▸ What to produce
From the first line to the last, copy the data exactly and drop the pictures.

▸ Data block
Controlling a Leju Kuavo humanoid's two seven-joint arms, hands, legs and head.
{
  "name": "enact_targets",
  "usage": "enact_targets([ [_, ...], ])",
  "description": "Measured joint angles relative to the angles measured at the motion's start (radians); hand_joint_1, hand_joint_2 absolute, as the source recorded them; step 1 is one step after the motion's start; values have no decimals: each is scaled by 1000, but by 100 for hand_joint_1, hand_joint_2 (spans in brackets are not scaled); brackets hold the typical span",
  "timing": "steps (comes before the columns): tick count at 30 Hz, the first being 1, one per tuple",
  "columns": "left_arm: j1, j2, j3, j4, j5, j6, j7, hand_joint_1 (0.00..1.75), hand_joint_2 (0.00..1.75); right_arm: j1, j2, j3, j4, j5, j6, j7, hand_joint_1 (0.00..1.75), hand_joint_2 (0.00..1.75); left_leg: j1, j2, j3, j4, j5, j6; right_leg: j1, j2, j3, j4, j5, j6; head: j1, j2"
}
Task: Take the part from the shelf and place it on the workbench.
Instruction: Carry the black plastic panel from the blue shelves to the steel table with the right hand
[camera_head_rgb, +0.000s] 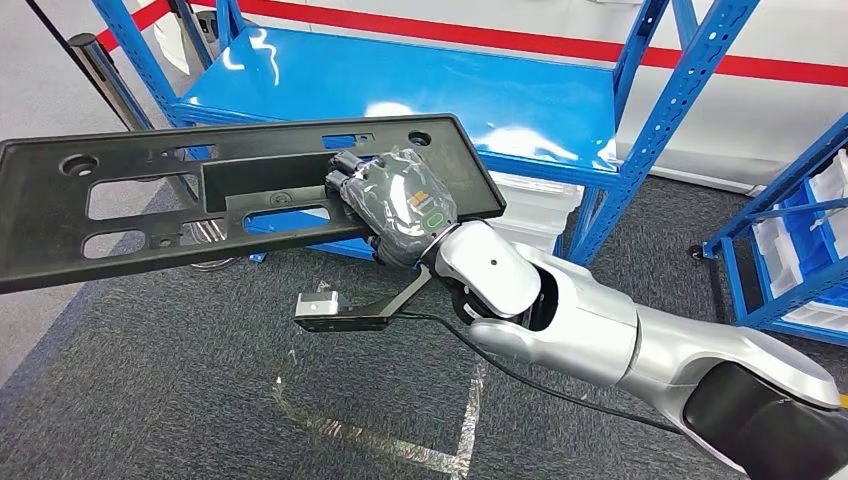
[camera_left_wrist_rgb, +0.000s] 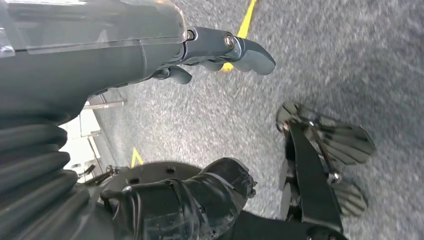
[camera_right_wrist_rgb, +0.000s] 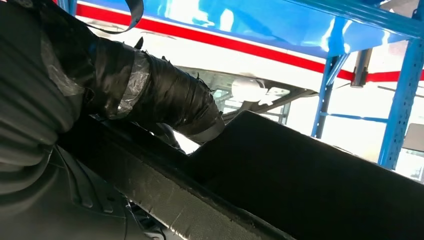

▸ Response box
Controlling a Leju Kuavo humanoid's two seven-joint arms, hands, legs and head.
{
  "name": "enact_targets",
  "usage": "enact_targets([ [_, ...], ])",
  "description": "Measured joint angles relative to the angles measured at the motion's start (radians); hand_joint_1, hand_joint_2 absolute, as the source recorded them; step 1 is one step after the motion's start; values have no decimals: each is scaled by 1000, but by 100 for hand_joint_1, hand_joint_2 (spans in brackets are not scaled); brackets hold the typical span",
  "timing": "steps (comes before the columns): tick count at 30 Hz, the first being 1, one per tuple",
  "columns": "left_arm: j1, j2, j3, j4, j5, j6, j7, hand_joint_1 (0.00..1.75), hand_joint_2 (0.00..1.75); right_arm: j1, j2, j3, j4, j5, j6, j7, hand_joint_1 (0.00..1.75), hand_joint_2 (0.00..1.75); left_leg: j1, j2, j3, j4, j5, j6; right_leg: j1, j2, j3, j4, j5, j6; head: j1, j2"
}
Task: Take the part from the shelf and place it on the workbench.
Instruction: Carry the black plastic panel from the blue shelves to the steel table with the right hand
[camera_head_rgb, +0.000s] 
[camera_left_wrist_rgb, +0.000s] 
[camera_right_wrist_rgb, +0.000s] 

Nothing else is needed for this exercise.